Exercise instructions >>
Look through the listing below, and wherever a line has the string "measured", copy it.

Supplied material >>

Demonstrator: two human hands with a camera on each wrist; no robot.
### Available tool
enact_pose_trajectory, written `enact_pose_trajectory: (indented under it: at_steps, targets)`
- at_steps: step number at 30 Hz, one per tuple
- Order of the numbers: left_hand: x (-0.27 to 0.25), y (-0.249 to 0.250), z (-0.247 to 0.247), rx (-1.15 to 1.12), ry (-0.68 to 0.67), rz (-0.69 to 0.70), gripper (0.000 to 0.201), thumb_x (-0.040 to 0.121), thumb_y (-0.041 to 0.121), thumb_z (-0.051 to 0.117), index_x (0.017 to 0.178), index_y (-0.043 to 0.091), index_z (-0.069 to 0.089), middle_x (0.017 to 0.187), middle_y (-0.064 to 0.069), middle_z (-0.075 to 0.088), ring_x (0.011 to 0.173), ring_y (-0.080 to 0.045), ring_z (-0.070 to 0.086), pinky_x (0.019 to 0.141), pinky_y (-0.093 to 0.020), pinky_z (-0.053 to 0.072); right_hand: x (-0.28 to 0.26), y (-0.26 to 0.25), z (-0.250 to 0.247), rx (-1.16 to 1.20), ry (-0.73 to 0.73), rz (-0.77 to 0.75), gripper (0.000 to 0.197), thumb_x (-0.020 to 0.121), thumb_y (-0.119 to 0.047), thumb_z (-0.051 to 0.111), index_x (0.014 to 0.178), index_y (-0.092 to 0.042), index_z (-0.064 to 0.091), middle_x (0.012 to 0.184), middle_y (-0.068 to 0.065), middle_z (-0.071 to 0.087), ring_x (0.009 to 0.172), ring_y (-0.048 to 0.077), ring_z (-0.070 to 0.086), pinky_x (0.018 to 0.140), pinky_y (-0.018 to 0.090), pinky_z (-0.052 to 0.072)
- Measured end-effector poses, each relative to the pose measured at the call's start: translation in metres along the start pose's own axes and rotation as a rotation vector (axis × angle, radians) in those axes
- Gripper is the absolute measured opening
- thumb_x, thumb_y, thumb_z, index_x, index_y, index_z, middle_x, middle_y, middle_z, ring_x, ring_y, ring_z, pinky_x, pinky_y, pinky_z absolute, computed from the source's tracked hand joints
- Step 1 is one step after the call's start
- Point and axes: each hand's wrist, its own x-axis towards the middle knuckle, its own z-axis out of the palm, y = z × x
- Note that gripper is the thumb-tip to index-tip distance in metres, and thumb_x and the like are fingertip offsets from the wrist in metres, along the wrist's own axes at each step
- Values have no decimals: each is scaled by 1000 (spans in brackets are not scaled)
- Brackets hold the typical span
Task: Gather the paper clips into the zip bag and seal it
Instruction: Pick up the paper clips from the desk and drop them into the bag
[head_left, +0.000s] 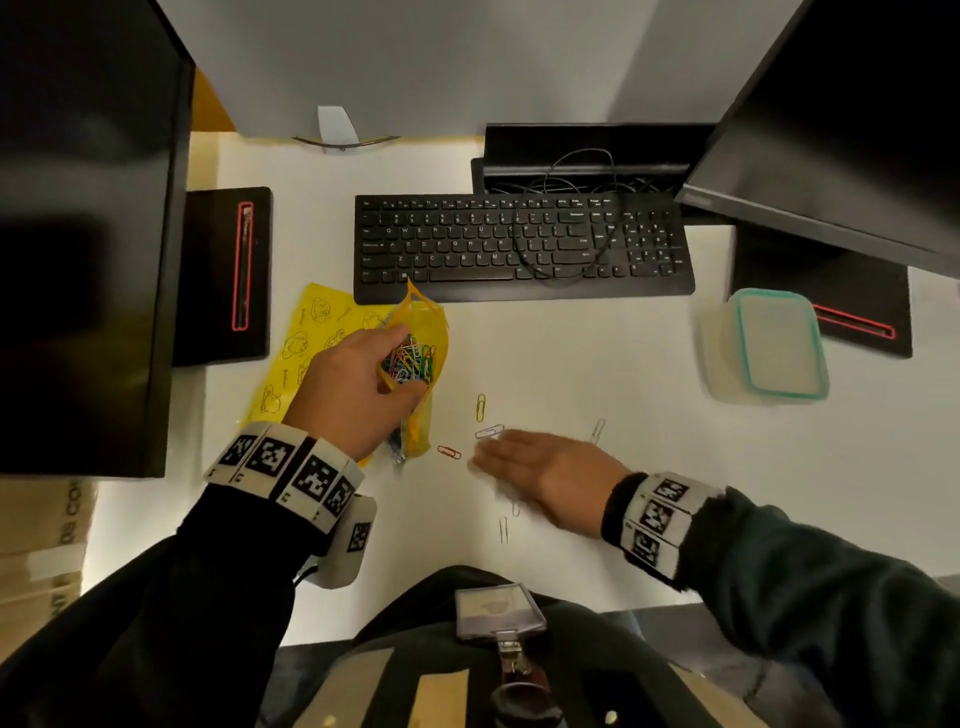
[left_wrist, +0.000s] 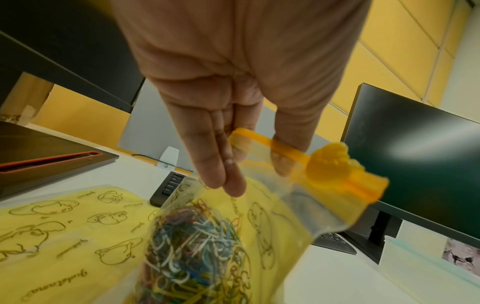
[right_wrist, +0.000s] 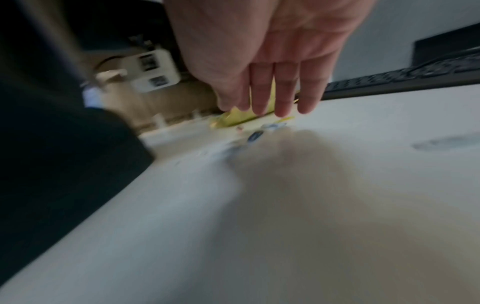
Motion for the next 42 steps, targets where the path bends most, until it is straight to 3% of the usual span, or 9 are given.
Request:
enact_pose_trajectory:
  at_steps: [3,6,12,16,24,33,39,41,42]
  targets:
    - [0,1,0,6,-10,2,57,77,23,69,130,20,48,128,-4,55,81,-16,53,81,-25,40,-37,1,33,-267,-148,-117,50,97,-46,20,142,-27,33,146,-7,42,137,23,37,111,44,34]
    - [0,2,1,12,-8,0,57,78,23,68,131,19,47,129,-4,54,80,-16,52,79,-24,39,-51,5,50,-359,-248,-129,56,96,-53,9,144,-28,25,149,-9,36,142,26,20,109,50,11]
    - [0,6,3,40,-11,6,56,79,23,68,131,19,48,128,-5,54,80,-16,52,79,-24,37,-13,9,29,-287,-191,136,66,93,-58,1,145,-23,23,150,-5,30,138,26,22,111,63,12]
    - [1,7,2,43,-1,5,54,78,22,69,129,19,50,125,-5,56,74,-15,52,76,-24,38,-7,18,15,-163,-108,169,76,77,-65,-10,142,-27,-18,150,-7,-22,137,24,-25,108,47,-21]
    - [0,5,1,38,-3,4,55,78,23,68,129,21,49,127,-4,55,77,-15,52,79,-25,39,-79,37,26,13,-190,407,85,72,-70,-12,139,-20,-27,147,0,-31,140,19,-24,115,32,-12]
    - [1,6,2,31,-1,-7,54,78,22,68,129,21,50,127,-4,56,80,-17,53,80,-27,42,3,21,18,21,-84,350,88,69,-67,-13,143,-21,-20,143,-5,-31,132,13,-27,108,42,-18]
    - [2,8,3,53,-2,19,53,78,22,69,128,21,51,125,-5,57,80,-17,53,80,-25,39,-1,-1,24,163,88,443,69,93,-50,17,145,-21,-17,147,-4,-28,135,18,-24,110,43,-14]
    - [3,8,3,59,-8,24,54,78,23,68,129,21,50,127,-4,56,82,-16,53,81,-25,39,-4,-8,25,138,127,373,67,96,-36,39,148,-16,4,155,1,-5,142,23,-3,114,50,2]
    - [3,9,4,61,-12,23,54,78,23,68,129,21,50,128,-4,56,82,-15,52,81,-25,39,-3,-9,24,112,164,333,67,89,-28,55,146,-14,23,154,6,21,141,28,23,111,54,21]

Exercise output >>
- Measured end-effector poses, each relative to the pose measured at the call's start: translation in metres along the start pose's own axes and rotation as a rotation vector (axis × angle, radians) in those axes
- Gripper is the absolute measured opening

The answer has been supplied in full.